Since I’ve been here, I teeter back and forth on this question.
Upon arriving, I saw so much beauty in the day to day of village life. The crisp air, the peaceful, natural surroundings, and the simplicity of things left me in awe. The stars are brighter, the air is cleaner and the food tastes better. I watched the uncomplicated nature of village life, in which the daily goals were to get water, collect firewood, pound maize or mahongu for dinner and then spendthe remainder of the day sitting in the shade with family and friends.
The kids play for hours in the fields while their goats and cattle feed. They aren’t comparing brands of shoes, trading video games or listening to ipods. They are laughing and dancing, kicking a home-made soccer ball around and swimming in the river. They make homemade valentines, bring cobs of corn for snack and share EVERYTHING.

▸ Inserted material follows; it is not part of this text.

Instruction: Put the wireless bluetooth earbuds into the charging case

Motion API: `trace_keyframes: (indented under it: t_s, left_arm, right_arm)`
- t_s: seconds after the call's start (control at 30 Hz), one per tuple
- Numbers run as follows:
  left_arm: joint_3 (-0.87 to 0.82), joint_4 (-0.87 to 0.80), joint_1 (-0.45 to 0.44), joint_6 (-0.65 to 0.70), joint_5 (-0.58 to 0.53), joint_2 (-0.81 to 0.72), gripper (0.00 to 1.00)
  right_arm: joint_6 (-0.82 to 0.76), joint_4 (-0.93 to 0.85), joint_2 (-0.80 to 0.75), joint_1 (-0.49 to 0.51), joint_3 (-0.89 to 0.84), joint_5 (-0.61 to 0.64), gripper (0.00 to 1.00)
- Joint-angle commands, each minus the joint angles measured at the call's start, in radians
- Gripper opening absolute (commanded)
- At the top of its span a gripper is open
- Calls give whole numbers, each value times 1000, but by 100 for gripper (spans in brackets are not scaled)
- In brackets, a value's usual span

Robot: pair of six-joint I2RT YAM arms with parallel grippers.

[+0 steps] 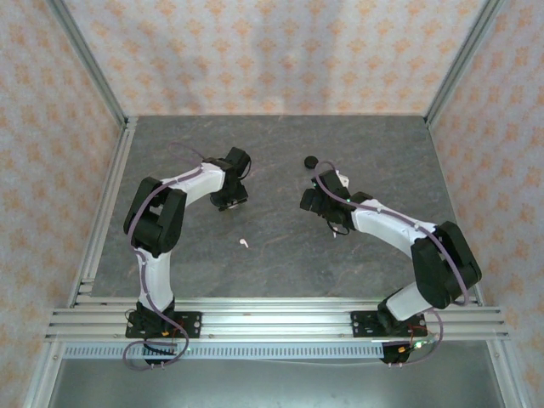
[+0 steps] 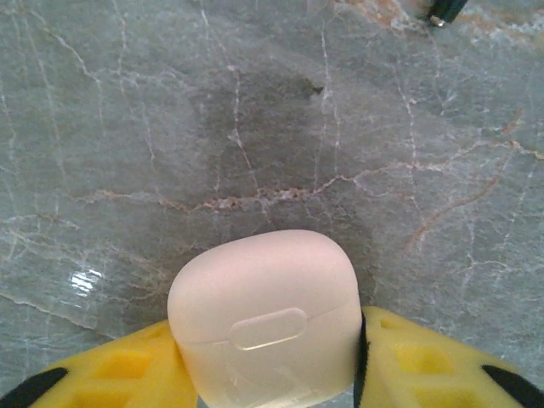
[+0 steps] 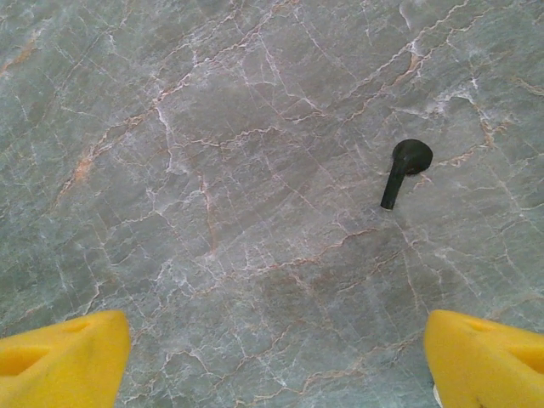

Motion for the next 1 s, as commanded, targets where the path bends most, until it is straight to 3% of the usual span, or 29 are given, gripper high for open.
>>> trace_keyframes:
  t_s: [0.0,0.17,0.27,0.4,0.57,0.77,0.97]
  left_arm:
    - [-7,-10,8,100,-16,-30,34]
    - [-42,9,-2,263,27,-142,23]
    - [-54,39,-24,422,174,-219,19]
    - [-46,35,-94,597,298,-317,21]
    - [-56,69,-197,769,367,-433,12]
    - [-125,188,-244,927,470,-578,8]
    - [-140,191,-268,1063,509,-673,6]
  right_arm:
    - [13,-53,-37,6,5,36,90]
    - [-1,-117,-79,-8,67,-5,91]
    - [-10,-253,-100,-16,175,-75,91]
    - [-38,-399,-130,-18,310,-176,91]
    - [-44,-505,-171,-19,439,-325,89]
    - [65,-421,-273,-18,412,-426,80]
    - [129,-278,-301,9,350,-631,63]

But as time has passed and I have the opportunity to look more closely, I become aware of the pain and ‘lacking’. It’s hard to find positivity in seeing kids eating paper to satisfy the hunger pains, walking 8km to and from school in shoes that are two sizes too big, or digging through the garbage pit for anything useful. While they may not be worried about whether their jeans are the right brand or their lipstick is on neatly, they are worried about where they will get their next meal or how they will get the money for their exam fees.
Walking home from school last month, Frans, a grade 9 student, came running up behind me. He wanted to talk about Osama Bin Laden. He had heard about his recent death and wanted to know more about him. Why are people happy he is dead? Was he a president? What did he do that made people hate him? As I tried to explain to him the events of 9-11, I realized how unfathomable history was to him. He had never seen a high rise, never been in an airplane, never witnessed a large mass of people. And then I asked myself, does he really need to know about this? Did he really need to know about the hatred, mass killings, persecution, genocide that exists outside of the village? How does knowing about Osama Bin Laden and thousands of people who died in the World Trade Centre make him a better person? And then I see they’ve drawn swastikas on the walls of the classroom and I realize that they haven’t a clue of the depth of the symbol.

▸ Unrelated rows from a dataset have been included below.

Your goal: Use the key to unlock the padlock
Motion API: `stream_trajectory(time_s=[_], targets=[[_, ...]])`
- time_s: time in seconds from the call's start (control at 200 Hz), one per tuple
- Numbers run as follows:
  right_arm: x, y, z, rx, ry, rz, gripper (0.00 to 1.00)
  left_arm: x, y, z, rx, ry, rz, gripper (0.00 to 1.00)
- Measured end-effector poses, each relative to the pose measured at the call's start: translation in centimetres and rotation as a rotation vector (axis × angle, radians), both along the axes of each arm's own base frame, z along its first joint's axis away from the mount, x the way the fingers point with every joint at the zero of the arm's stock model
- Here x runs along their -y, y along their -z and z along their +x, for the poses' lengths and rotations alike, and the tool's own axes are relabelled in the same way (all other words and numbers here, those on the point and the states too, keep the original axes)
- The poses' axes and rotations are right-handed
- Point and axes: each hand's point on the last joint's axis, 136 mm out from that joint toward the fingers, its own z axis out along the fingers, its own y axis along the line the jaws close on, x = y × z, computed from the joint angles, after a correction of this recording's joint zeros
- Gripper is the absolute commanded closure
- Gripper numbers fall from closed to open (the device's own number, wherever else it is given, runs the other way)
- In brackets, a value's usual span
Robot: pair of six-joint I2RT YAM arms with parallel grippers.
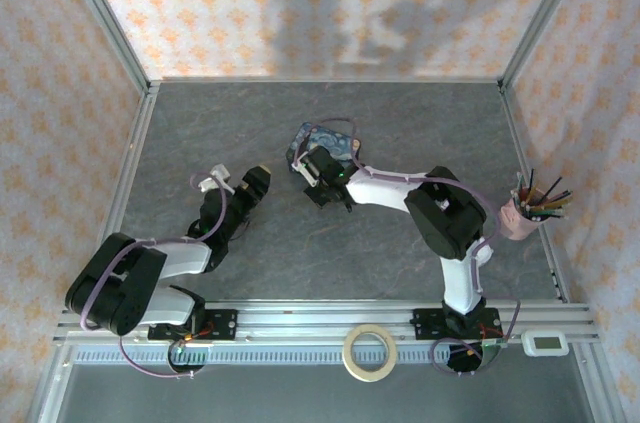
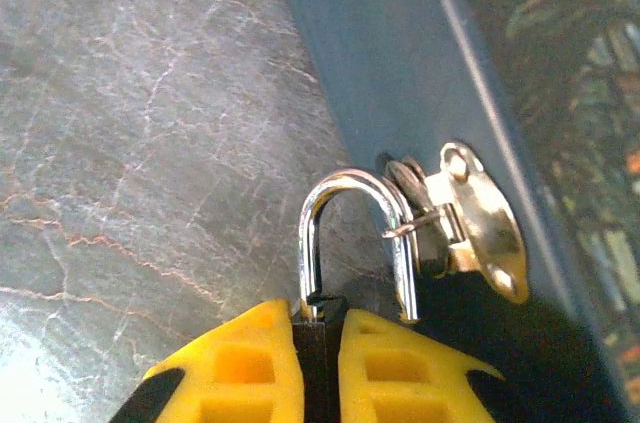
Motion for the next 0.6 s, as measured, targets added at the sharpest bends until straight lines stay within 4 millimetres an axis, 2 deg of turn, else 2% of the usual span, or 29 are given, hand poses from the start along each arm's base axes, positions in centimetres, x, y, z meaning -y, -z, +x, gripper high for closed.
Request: stream_trajectory(time_s=[0.11,0.27,0.365,0.49,0.601], targets=[[-0.2,-0.1,0.1,0.005,-0.069,-0.01,1.0,0.4,0.5,0.0,-0.013,0.018,-0.016,0.25],[-0.7,-0.6,0.4,0.001,-0.131,0.008,1.0,1.1,1.6,0.4,-0.028,0.036,-0.056,0.43],[-0.9,-0.7,0.4,-0.008,-0.146,0.025,1.0,1.9,3.0,0.7,-0.052,0.057,-0.082,0.52],[-1.1,-0.7,0.2,-0.027,-0.155,0.051,1.0,4.3,4.4,1.7,-0.071,0.106,-0.12,0.54],[-1.2,-0.8,0.2,-0.036,-0.16,0.07,1.0,6.6,4.5,2.6,-0.052,0.146,-0.159,0.54]])
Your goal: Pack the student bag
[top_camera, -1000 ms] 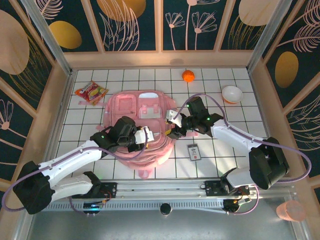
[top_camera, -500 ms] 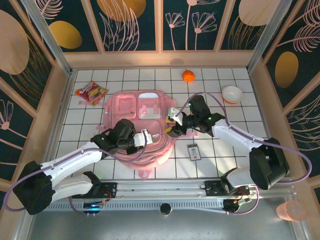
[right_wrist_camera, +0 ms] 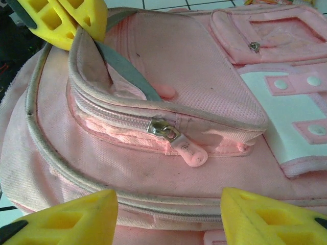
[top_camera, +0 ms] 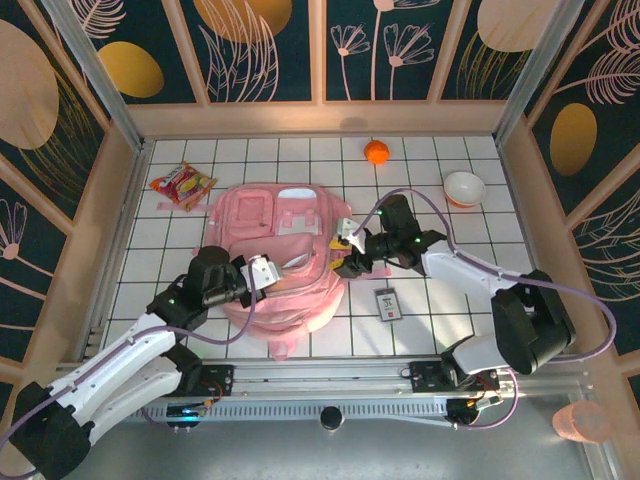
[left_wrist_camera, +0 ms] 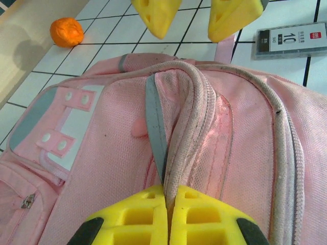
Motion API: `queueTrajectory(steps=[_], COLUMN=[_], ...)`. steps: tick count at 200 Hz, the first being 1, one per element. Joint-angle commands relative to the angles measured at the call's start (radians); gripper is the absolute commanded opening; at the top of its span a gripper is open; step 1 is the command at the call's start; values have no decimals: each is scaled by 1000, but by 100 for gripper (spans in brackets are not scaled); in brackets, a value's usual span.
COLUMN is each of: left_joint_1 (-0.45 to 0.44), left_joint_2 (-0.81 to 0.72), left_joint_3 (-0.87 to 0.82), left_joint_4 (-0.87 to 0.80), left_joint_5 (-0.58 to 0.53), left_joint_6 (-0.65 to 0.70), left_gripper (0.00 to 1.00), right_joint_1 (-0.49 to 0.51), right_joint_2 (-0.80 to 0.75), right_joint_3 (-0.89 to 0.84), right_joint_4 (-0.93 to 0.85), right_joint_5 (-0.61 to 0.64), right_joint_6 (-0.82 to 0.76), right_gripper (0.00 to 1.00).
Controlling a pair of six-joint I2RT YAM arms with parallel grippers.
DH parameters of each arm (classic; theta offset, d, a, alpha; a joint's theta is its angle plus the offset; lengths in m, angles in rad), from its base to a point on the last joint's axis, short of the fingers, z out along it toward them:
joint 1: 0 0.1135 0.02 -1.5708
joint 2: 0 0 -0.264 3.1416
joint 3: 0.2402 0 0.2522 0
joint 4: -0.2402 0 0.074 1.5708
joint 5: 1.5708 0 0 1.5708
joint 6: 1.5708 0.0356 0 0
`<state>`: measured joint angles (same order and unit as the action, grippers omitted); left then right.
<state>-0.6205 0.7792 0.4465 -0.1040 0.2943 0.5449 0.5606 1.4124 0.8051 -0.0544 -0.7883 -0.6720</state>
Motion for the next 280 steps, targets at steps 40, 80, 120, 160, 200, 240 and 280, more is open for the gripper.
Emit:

The most obvious difference I see in these kids is that they are tough. They rarely complain or whine. They do not shy away from physical work, even if they haven’t eaten. And when I see them sharpening their pencils with a piece of glass or sucking the last drops of ink out of their pens with their mouths , I am tempted to buy them whatever they need. But in the end they do manage, and they are much more resourceful as a result.